Collected data:
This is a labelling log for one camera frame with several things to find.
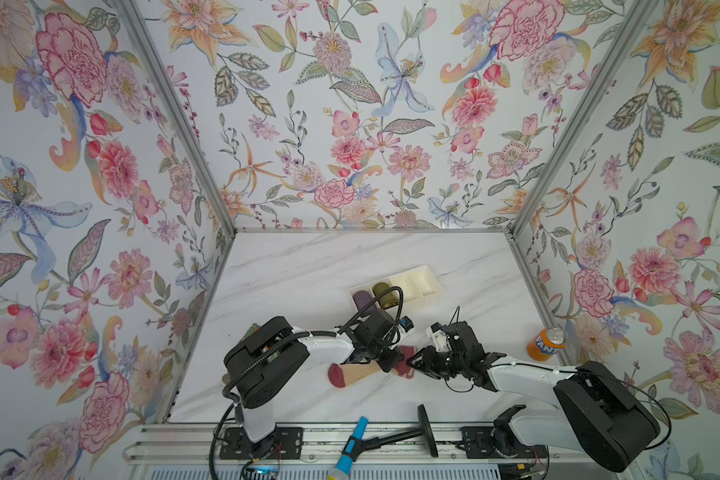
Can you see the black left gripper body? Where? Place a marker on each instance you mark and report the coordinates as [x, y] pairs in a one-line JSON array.
[[382, 354]]

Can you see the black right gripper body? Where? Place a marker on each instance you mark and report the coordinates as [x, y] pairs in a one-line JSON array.
[[446, 363]]

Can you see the beige pink purple striped sock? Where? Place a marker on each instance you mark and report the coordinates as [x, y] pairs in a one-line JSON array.
[[342, 376]]

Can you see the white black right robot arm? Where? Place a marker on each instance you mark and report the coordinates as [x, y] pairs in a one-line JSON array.
[[590, 410]]

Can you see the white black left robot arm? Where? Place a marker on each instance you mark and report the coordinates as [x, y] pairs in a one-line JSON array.
[[262, 364]]

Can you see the rolled purple sock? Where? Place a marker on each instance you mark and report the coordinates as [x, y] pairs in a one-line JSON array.
[[361, 298]]

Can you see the rolled green sock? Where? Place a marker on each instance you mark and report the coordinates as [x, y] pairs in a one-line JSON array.
[[387, 296]]

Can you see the green packet on table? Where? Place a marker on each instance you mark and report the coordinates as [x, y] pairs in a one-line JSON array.
[[251, 330]]

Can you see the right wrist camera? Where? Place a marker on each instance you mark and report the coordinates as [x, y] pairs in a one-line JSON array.
[[439, 340]]

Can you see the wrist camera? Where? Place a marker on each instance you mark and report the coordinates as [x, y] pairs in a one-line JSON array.
[[405, 325], [439, 340]]

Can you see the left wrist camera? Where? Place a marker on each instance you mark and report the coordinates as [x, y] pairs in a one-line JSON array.
[[405, 325]]

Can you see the blue handled black tool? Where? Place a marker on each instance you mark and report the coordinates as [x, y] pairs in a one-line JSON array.
[[357, 445]]

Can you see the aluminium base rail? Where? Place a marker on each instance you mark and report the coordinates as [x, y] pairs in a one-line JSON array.
[[182, 451]]

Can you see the aluminium corner post right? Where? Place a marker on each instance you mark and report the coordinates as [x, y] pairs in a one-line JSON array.
[[632, 24]]

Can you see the aluminium corner post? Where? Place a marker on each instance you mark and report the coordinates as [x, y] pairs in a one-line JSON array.
[[138, 32], [632, 24]]

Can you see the aluminium corner post left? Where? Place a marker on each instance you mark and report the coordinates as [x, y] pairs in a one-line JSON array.
[[138, 32]]

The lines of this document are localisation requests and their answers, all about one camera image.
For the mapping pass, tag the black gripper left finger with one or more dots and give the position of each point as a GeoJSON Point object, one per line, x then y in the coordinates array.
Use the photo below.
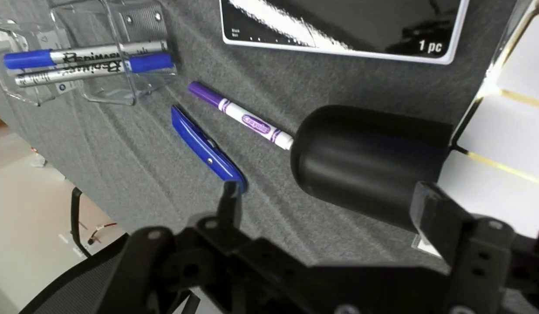
{"type": "Point", "coordinates": [229, 205]}

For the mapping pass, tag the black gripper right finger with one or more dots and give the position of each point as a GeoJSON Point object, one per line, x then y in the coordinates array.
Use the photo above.
{"type": "Point", "coordinates": [470, 244]}

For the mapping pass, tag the black cup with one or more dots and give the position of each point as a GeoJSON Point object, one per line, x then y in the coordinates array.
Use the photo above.
{"type": "Point", "coordinates": [369, 160]}

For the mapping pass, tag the black book with white border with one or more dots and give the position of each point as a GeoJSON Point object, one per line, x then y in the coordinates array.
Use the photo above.
{"type": "Point", "coordinates": [395, 29]}

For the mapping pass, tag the white label sheets stack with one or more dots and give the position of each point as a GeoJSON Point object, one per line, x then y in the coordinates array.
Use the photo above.
{"type": "Point", "coordinates": [492, 167]}

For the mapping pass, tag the purple crayola marker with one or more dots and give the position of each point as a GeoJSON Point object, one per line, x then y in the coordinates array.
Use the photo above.
{"type": "Point", "coordinates": [254, 122]}

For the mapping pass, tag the blue expo marker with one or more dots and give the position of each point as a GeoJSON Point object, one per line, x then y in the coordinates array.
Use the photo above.
{"type": "Point", "coordinates": [133, 64]}
{"type": "Point", "coordinates": [44, 57]}

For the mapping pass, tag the clear acrylic marker holder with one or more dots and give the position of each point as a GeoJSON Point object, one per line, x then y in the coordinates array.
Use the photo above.
{"type": "Point", "coordinates": [30, 24]}

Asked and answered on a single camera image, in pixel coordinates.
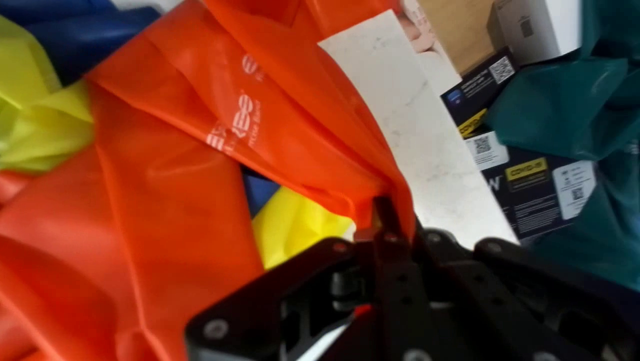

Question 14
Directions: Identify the black labelled box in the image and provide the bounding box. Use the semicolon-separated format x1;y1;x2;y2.
443;49;599;242

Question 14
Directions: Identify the teal plastic bag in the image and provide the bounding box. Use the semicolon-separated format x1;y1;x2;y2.
489;0;640;291

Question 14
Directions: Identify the orange resistance band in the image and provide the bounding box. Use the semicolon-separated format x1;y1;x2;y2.
0;0;414;361

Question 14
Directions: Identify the brown cardboard box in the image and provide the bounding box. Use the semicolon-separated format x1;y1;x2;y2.
420;0;496;74

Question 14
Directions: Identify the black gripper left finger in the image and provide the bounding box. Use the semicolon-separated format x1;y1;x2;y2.
185;236;385;361

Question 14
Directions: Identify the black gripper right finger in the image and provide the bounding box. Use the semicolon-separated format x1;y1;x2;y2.
373;194;640;361

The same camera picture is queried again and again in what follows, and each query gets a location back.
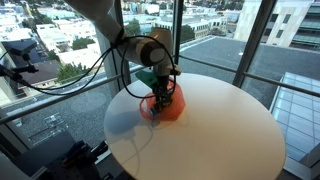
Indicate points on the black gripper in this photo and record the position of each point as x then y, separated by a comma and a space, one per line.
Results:
163, 95

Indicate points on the black perforated equipment base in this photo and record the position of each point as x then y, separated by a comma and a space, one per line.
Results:
61, 158

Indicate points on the orange translucent plastic bag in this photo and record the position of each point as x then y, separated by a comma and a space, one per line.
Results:
170, 113

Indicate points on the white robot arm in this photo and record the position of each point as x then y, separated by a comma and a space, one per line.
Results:
152, 50

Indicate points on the camera on clamp mount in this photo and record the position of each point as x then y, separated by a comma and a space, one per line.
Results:
19, 51

EXERCISE GOAL:
Retype all the data exactly, please, without pictures.

EXERCISE RESPONSE:
This is a labelling log for one camera frame with several things to find.
Can you see the black left gripper body? Where? Place a marker on each instance you mark and report the coordinates as [x, y] pairs in a one-line JSON array.
[[382, 354]]

Can you see the black right gripper body? Where? Place a marker on each instance you mark and report the coordinates as [x, y] pairs in a one-line JSON array.
[[446, 363]]

Can you see the beige pink purple striped sock? Where? Place a marker on each instance you mark and report the coordinates as [x, y] pairs in a one-line JSON array.
[[342, 376]]

Can you see the white black right robot arm? Where? Place a marker on each instance you mark and report the coordinates as [x, y] pairs in a one-line JSON array.
[[590, 410]]

Can you see the white black left robot arm? Where? Place a marker on each instance you mark and report the coordinates as [x, y] pairs in a one-line JSON array.
[[262, 364]]

Can you see the rolled purple sock? Where? Place a marker on each instance you mark and report the coordinates as [x, y] pairs in a one-line JSON array.
[[361, 298]]

Can you see the rolled green sock? Where? Place a marker on each instance you mark and report the coordinates as [x, y] pairs in a one-line JSON array.
[[387, 296]]

Can you see the green packet on table? Where? Place a marker on each instance you mark and report the coordinates as [x, y] pairs in a one-line JSON array.
[[251, 330]]

Can you see the right wrist camera? Where? Place a marker on each instance you mark and report the coordinates as [x, y] pairs in a one-line JSON array.
[[439, 340]]

Can you see the wrist camera? Where? Place a marker on each instance you mark and report the coordinates as [x, y] pairs in a one-line JSON array.
[[405, 325], [439, 340]]

Can you see the left wrist camera? Where? Place a marker on each instance you mark and report the coordinates as [x, y] pairs in a one-line JSON array.
[[405, 325]]

Can you see the blue handled black tool? Where? Place a marker on each instance you mark and report the coordinates as [x, y] pairs in a one-line JSON array.
[[357, 445]]

Can you see the aluminium base rail? Where? Place a marker on each instance you mark and report the coordinates as [x, y] pairs in a one-line JSON array.
[[182, 451]]

Can you see the aluminium corner post right? Where? Place a marker on each instance you mark and report the coordinates as [x, y] pairs in a one-line JSON array.
[[632, 24]]

Can you see the aluminium corner post? Where? Place a marker on each instance you mark and report the coordinates as [x, y] pairs in a one-line JSON array.
[[138, 32], [632, 24]]

Can you see the aluminium corner post left? Where? Place a marker on each instance you mark and report the coordinates as [x, y] pairs in a one-line JSON array.
[[138, 32]]

The lines of this document are localisation requests and their answers, all about one camera image.
For the mapping pass, tag the black gripper left finger with one or more dots and give the position of each point as a GeoJSON Point object, one per line, x then y in the coordinates array.
Use the photo below.
{"type": "Point", "coordinates": [229, 205]}

For the mapping pass, tag the black gripper right finger with one or more dots and give the position of each point as a GeoJSON Point object, one per line, x then y in the coordinates array.
Use the photo above.
{"type": "Point", "coordinates": [470, 244]}

For the mapping pass, tag the black cup with one or more dots and give the position of each point as a GeoJSON Point object, one per line, x then y in the coordinates array.
Use the photo above.
{"type": "Point", "coordinates": [369, 160]}

For the mapping pass, tag the black book with white border with one or more dots and give the position of each point as a GeoJSON Point object, one per line, x then y in the coordinates array.
Use the photo above.
{"type": "Point", "coordinates": [395, 29]}

For the mapping pass, tag the white label sheets stack with one or more dots and give the position of each point as a GeoJSON Point object, one per line, x then y in the coordinates array.
Use the photo above.
{"type": "Point", "coordinates": [492, 167]}

For the mapping pass, tag the purple crayola marker with one or more dots and give the position of each point as a GeoJSON Point object, one per line, x then y in the coordinates array.
Use the photo above.
{"type": "Point", "coordinates": [254, 122]}

For the mapping pass, tag the blue expo marker with one or more dots and give the position of each point as a GeoJSON Point object, one per line, x then y in the coordinates array.
Use the photo above.
{"type": "Point", "coordinates": [133, 64]}
{"type": "Point", "coordinates": [44, 57]}

For the mapping pass, tag the clear acrylic marker holder with one or more dots and give the position of each point as a GeoJSON Point object, one per line, x then y in the coordinates array.
Use the photo above.
{"type": "Point", "coordinates": [30, 24]}

Asked and answered on a single camera image, in pixel coordinates.

Question 14
Directions: Identify the black labelled box in the image and provide the bounding box. Use the semicolon-separated format x1;y1;x2;y2.
443;49;599;242

Question 14
Directions: Identify the teal plastic bag in the image and provide the bounding box. Use the semicolon-separated format x1;y1;x2;y2.
489;0;640;291

Question 14
Directions: Identify the orange resistance band in the image and provide the bounding box. Use the semicolon-separated format x1;y1;x2;y2.
0;0;414;361

Question 14
Directions: Identify the brown cardboard box in the image and provide the bounding box. Use the semicolon-separated format x1;y1;x2;y2.
420;0;496;74

Question 14
Directions: Identify the black gripper left finger in the image and provide the bounding box. Use the semicolon-separated format x1;y1;x2;y2.
185;236;385;361

Question 14
Directions: Identify the black gripper right finger in the image and provide the bounding box. Use the semicolon-separated format x1;y1;x2;y2.
373;194;640;361

The same camera picture is queried again and again in what follows, and each query gets a location back.
Indicate points on the black gripper in this photo and record the position of each point as x then y, separated by a comma and a space, one per line.
Results:
163, 95

Indicate points on the black perforated equipment base in this photo and record the position of each point as x then y, separated by a comma and a space, one per line.
Results:
61, 158

Indicate points on the orange translucent plastic bag in this photo and record the position of each point as x then y, separated by a comma and a space, one per line.
Results:
170, 113

Indicate points on the white robot arm in this photo and record the position of each point as x then y, separated by a comma and a space, one per line.
Results:
152, 50

Indicate points on the camera on clamp mount in this photo and record the position of each point as x then y, separated by a comma and a space, one per line.
Results:
19, 51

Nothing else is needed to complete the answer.